Analysis of The Heart of Darkness

1. The Heart of Darkness follows the tale of Charles Marlow as he descends into the heart of the Congo in order to rescue Mr. Kurtz. The tale starts with Marlow talking to his fellow passengers on a ship anchored off the coast of Africa. The tale is a retelling of his memories. Charles Marlow is a young boy who had just returned from work as a sailor. However he gets bored with living in England and decides to take to the sea again. He gets a job as a steamboat captain for a company working out of the Congo. He travels there and assumes the position as captain. As he travels through the Congo, he sees the travesties of what the Europeans have done to the Congolese. They are a lifeless shell of what they used to be before colonization. Marlow then get's the assignment to find Mr. Kurtz. He travels to Kurtz and finds him. He is leader of a tribe of rebellious Congolese. Kurtz is taken aboard and there is a scuffle between the Africans and the steamboat crew. Marlow get's to know Kurtz as they travel back to the coast of the Congo, and sees the horror that man can become when apart from civilization. Kurtz later dies while on board the steamship.

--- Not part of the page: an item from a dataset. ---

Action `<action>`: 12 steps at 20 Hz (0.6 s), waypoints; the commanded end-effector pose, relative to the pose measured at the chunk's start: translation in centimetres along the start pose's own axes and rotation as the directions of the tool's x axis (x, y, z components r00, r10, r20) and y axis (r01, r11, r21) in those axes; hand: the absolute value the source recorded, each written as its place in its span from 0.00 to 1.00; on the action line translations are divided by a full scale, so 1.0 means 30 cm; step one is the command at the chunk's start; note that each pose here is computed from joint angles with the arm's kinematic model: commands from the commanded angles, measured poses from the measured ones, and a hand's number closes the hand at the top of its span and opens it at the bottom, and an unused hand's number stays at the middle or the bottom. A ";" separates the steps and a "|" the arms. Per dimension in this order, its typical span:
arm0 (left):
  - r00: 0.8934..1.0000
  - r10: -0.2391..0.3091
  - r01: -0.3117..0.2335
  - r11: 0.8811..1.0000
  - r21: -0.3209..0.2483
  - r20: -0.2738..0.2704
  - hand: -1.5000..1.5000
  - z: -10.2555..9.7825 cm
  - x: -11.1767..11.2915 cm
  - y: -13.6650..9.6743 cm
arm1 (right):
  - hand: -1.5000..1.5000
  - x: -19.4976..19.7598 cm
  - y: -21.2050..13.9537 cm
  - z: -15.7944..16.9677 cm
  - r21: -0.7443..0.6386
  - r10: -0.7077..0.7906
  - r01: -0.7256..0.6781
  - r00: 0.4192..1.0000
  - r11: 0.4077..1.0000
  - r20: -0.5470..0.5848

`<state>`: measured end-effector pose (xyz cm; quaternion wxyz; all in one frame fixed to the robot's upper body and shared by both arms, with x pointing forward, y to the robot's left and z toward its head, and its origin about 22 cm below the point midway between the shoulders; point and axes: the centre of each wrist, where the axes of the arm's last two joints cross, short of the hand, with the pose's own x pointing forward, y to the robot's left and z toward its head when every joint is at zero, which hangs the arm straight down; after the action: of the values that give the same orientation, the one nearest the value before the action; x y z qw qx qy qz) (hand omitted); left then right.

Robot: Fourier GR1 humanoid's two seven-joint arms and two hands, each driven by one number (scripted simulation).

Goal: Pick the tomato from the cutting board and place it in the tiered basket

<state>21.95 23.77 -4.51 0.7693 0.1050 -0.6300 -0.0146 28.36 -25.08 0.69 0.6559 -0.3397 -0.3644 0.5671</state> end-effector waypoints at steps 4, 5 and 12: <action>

2. The entropy of civilization in the midst of the uncivilized. Also, the debauchery of the weak by the strong.

3. Joseph Conrad's tone is very serious. He constantly focuses on dark and depressing concepts that are present from the very start of the novel. "As we left the miserable little wharf, he tossed his head contemptuously at the shore. 'Been living there?' he asked." His use of words like miserable or contemptuous leave the reader with a depressed tone. In another instance Conrad describes the death of sailors on a ship Marlow passes. "We gave her her letters (I heard the men in that lonely ship were dying of fever at the rate of three a-day) and went on." The connection between the lonely ship and the dying sailors is especially sober to the reader. And Conrad passes by this ship in an instance. This could represent how commonplace death was at that time. In one passage Conrad describes the African coast for the first time. "There it is before you - smiling, frowning, inviting, grand, mean, insipid, or savage, and always mute with an air of whispering, Come and find out.

4. There is a lot of symbolism in The Heart of Darkness. One example of this is a little hard to pick up on the first time you read through. When Marlow is first traveling to Africa. He sees a lot of colonization, but one thing that stands out to him is a group of Africans paddling a canoe. They sing to themselves and look happy. This represents how the Congolese were happy before Europeans came to Africa. Conrad  writes, "They wanted no excuse to be there." This is contrary to the Europeans who used the excuse of civilization and God to colonize Africa.

There are a few elements of foreshadowing. One is the description of Mr. Kurtz, the antagonist, that Marlow, the protagonist, has to go and rescue. The description of one of perfection. The antagonist Kurtz is described as being the perfect person. However when the reader actually meets Kurtz, we quickly see how imperfect he is. The description foreshadows the actual character.

Another symbolism is both Kurtz and Marlow. The two represent the two spectrum of humanity. Kurtz is the insanity of man, while Marlow is the rationale of man.